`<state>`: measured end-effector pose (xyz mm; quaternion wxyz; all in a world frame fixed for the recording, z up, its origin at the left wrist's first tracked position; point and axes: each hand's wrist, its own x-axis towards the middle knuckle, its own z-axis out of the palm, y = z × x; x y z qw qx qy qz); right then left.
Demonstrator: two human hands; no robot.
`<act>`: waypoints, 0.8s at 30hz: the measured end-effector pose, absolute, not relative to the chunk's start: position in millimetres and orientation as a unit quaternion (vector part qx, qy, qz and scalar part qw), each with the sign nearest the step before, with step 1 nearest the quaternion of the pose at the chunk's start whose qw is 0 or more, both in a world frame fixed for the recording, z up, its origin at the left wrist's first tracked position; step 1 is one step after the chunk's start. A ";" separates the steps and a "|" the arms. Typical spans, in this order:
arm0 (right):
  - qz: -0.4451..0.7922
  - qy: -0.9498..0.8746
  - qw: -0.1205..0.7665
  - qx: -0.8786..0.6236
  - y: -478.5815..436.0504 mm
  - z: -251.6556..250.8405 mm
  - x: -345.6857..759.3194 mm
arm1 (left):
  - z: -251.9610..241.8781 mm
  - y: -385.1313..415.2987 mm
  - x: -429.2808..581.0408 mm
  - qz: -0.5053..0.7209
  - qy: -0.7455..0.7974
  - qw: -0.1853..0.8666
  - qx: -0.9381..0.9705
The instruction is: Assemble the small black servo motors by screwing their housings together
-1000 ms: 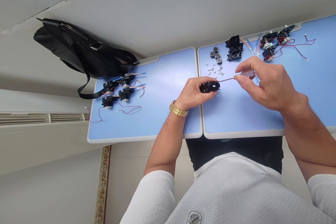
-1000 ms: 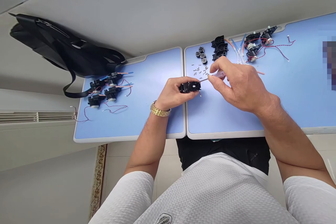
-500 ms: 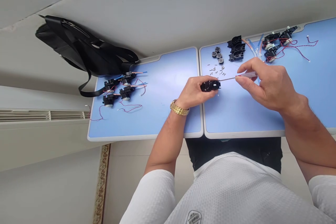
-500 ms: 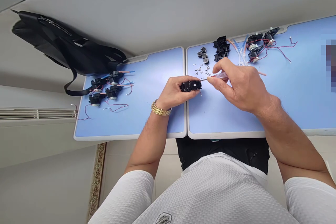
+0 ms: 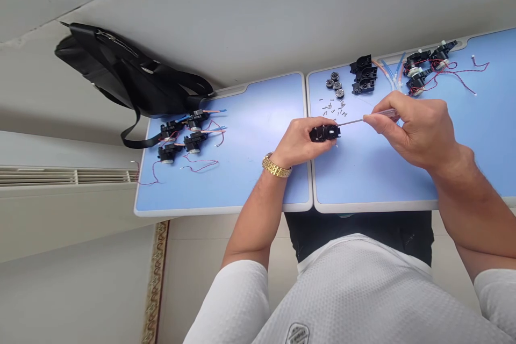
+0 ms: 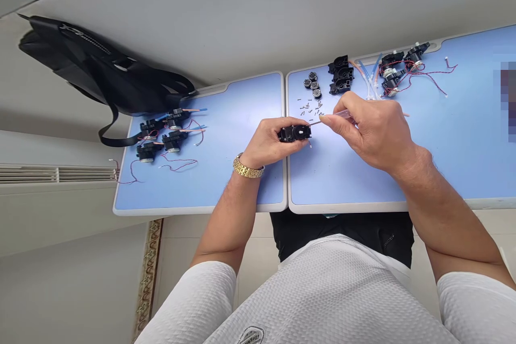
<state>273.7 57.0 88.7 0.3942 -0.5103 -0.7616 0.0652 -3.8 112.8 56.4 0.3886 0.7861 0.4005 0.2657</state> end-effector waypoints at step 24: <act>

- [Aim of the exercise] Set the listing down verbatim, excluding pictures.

- [Exercise result]
`<state>`: measured end-effector pose (xyz mm; quaternion wxyz; all in a world frame fixed for the recording, z up, its origin at the left wrist's first tracked position; point and axes: each hand's wrist, its own x-axis towards the middle knuckle, its own z-axis out of the palm, y = z × x; x y z qw qx qy qz); right then left.
Demonstrator: two human hands; no robot.
`<act>`: waypoints, 0.8s at 30hz: the measured end-effector pose, absolute, not relative to the chunk's start: position in millimetres and orientation as a unit quaternion (vector part qx, qy, qz and scalar part qw), each with the sign nearest the step before, with step 1 nearest the quaternion of the pose at the chunk's start whose qw is 0 or more, both in a world frame fixed for the recording, z up, its origin at the left wrist's first tracked position; step 1 is one step after the chunk's start. A ";" separates the steps and a "|" the arms. Typical spans, in this order:
arm0 (right):
  - qz: -0.4451..0.7922
  - qy: -0.9498..0.8746
  - qw: -0.1205..0.7665
  - qx: -0.8786..0.6236
  - y: -478.5815..436.0504 mm
  - z: -251.6556..250.8405 mm
  - x: -345.6857..759.3194 mm
arm1 (left):
  - z: -251.9610..241.8781 mm
  - y: -385.1313..415.2987 mm
  - x: -429.2808..581.0408 mm
  - qz: -0.5053..0.7209
  - qy: -0.7455..0.7974
  - qw: -0.1853..0.8666
  - qx: -0.9381..0.9705
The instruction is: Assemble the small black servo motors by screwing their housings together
-1000 ms: 
-1000 ms: 
-500 ms: 
-500 ms: 
+0 ms: 
+0 ms: 
<state>273.7 57.0 88.7 0.3942 -0.5103 -0.7616 0.0652 -3.8 112.8 56.4 0.3886 0.7861 0.4005 0.2657</state> end-effector waypoints at step 24: <act>

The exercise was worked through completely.